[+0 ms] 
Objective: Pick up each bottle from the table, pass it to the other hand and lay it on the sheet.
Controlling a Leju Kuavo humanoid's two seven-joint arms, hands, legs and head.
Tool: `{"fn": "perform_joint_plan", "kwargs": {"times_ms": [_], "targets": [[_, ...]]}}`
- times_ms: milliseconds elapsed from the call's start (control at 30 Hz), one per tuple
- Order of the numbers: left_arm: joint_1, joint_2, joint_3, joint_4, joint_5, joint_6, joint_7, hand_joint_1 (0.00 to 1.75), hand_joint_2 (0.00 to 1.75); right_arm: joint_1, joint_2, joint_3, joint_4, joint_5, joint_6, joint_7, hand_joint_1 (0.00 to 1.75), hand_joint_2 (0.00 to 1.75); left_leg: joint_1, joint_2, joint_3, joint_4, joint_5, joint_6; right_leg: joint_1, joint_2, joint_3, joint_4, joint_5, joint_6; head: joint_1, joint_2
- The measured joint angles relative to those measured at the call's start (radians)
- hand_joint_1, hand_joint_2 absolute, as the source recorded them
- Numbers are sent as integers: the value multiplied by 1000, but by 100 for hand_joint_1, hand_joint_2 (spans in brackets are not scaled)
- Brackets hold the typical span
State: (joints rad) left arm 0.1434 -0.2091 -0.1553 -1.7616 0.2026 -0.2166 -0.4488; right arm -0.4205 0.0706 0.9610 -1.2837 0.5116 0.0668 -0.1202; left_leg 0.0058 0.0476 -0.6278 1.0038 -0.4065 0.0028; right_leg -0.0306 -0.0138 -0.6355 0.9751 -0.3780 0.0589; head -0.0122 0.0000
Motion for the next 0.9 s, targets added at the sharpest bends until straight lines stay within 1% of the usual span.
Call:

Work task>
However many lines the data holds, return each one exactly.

Response below>
[+0 ms] 
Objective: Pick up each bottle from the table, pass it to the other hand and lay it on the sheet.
Controlling a Leju Kuavo humanoid's two seven-joint arms, hands, legs and head.
Tool: `{"fn": "perform_joint_plan", "kwargs": {"times_ms": [_], "targets": [[_, ...]]}}`
- times_ms: milliseconds elapsed from the call's start (control at 30 Hz), one per tuple
- Order of the numbers: left_arm: joint_1, joint_2, joint_3, joint_4, joint_5, joint_6, joint_7, hand_joint_1 (0.00 to 1.75), hand_joint_2 (0.00 to 1.75); right_arm: joint_1, joint_2, joint_3, joint_4, joint_5, joint_6, joint_7, hand_joint_1 (0.00 to 1.75), hand_joint_2 (0.00 to 1.75); left_leg: joint_1, joint_2, joint_3, joint_4, joint_5, joint_6; right_leg: joint_1, joint_2, joint_3, joint_4, joint_5, joint_6; head: joint_1, joint_2
- The measured joint angles relative to those measured at the call's start (radians)
- hand_joint_1, hand_joint_2 absolute, as the source recorded them
- Numbers are sent as integers: the value multiplied by 1000, but by 100 for hand_joint_1, hand_joint_2 (spans in brackets are not scaled)
- Brackets hold the typical span
State: (joints rad) left arm 0.1434 -0.2091 -0.1553 -1.7616 0.2026 -0.2166 -0.4488; right arm -0.4205 0.0706 0.9610 -1.2837 0.5116 0.0668 -0.1202; left_leg 0.0058 0.0476 -0.6278 1.0038 -0.4065 0.0028; right_leg -0.0306 -0.0138 -0.6355 0.9751 -0.3780 0.0589; head -0.0122 0.0000
Motion for the next 0.9 s, targets added at the sharpest bends until straight lines stay within 1% of the usual span.
Call:

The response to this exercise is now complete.